"Nous avons gagné", Arkema abandonne son projet de chaufferie alimentée par l'incinération de déchets non recyclables à Marseille

Le collectif de riverains se battait depuis des mois contre ce projet d'incinérateur présenté comme "vertueux" et prévu sur un site industriel classé Seveso à Saint-Menet, à l'est de Marseille. L'industriel Arkema a annoncé ce jeudi qu'il renonçait à son projet.

"Quelles que soient les raisons, c'est une victoire". Soulagée après une lutte de près de huit mois, Myriam Janin ne cache pas sa joie. La porte-parole des riverains réunis au sein de l'association "Marseille sans CSR" respire à nouveau. Arkema jette l'éponge. Depuis l'annonce du projet en septembre 2023, les habitants de la Millière et de Saint-Menet se battaient avec acharnement contre l'installation d'une chaudière alimentée par des combustibles non-solides (CSR), au cœur du site de l'usine d'Arkema, classée Seveso, dans la Vallée de l'Huveaune à l'est de Marseille. L'industriel Arkema a annoncé jeudi 16 mai qu'il renonçait à déposer son projet.

Stoppé par l'inflation

Il avance des raisons "purement technico-économiques", précisant que "le montant des investissements dédié au projet a fortement augmenté", notamment en raison de l'inflation, et que cette "augmentation significative modifie l'équilibre économique".

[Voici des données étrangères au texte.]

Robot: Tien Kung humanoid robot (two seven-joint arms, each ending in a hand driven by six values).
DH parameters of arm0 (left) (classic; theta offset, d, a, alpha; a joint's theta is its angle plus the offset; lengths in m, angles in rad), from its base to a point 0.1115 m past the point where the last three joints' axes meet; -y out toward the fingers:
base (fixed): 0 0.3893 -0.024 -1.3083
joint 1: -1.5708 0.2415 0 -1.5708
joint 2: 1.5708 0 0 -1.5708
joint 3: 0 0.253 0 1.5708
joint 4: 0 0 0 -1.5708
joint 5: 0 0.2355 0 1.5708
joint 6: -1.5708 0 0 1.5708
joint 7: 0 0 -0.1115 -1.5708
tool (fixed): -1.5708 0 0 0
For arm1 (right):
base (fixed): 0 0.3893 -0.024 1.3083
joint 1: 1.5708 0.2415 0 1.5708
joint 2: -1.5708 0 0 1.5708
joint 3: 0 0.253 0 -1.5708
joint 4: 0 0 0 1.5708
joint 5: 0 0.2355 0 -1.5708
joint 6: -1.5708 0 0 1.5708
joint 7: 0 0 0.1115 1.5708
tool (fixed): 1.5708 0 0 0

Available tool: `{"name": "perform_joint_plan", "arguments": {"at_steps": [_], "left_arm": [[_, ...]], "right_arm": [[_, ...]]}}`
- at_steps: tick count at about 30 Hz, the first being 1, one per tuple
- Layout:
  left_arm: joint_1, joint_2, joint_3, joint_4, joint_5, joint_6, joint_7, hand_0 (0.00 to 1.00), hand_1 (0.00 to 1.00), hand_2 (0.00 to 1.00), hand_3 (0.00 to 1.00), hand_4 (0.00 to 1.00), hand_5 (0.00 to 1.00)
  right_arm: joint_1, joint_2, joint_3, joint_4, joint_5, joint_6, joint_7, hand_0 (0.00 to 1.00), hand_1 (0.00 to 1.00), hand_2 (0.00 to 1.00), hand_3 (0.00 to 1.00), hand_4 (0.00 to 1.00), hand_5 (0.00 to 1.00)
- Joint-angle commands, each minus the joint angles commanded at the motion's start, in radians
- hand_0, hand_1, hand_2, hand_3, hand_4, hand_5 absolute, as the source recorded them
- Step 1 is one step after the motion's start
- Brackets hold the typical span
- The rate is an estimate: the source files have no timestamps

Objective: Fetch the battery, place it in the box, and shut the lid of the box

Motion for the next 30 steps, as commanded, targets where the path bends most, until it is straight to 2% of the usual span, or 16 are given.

La chaufferie CSR prévue à l'horizon 2028, sous-traitée auprès de Dalkia, filiale d'EDF, devait produire 140 000 MWh de vapeur par an, évitant la consommation d'environ 170 000 MWh de gaz naturel par an et permettant de réduire l'empreinte carbone d'Arkema, selon l'entreprise.

Coup de théatre 

Créé en novembre 2023, le collectif des riverains, "Marseille sans CSR", dénonçait les risques sanitaires liés aux rejets dans l'air des fumées par ce troisième incinérateur dans l'usine Arkema. La pétition lancée en ligne a réuni près de 2000 signatures. 

Myriam Janin n'en revient pas vraiment. Mercredi encore, les riverains avaient une réunion prévue avec le préfet et son annulation au dernier moment leur laisser craindre le pire. "Je pensais qu'il avait annulé parce qu'il avait pris sa décision", confie la porte-parole des riverains, qui ne croit qu'à moitié aux raisons financières invoquées par Arkema. "C'est surprenant quand même après deux ans de réflexion".

"Nous avons gagné", annonce fièrement la porte-parole de "Marseille sans CSR".  Myriam Janin salue surtout la forte mobilisation des habitants et la "capacité des citoyens à aller chercher l'information" pour constituer un dossier argumenté à opposer au projet. "Tous nos arguments ont été pesés, et ça a vraiment permis de faire basculer les élus les uns après les autres, c'était important que les élus nous soutiennent parce que sans eux, on ne pouvait y arriver". 

"Nous voulons respirer à Marseille"

Plusieurs élus de la majorité de gauche, comme Sébastien Barles, se sont positionnés contre le projet. Pour l'adjoint au maire chargé de la Transition écologique, cette victoire "est le fruit d'une mobilisation collective d'abord des collectifs et des élus dans une démarche transpartisane".

Le maire de secteur, Sylvain Souvestre, a salué cette décision d'Arkema, tout en regrettant "de ne pas voir le projet déposé afin de confronter la véracité des chiffres et arguments mis en avant par le porteur du projet Daklia"

Les craintes exprimées par les riverains ne sont pas "un élément qui a été pris en compte, puisque ce qui comptait, c'était vraiment de permettre de réduire les émissions de CO2 du site", a expliqué à l'AFP Arkema. Dans son communiqué, Sylvain Souvestre espère que "la fin de ce projet permettra l'ouverture à d'autres projets bénéfiques et vertueux sur l'amélioration de la santé et de l'environnement".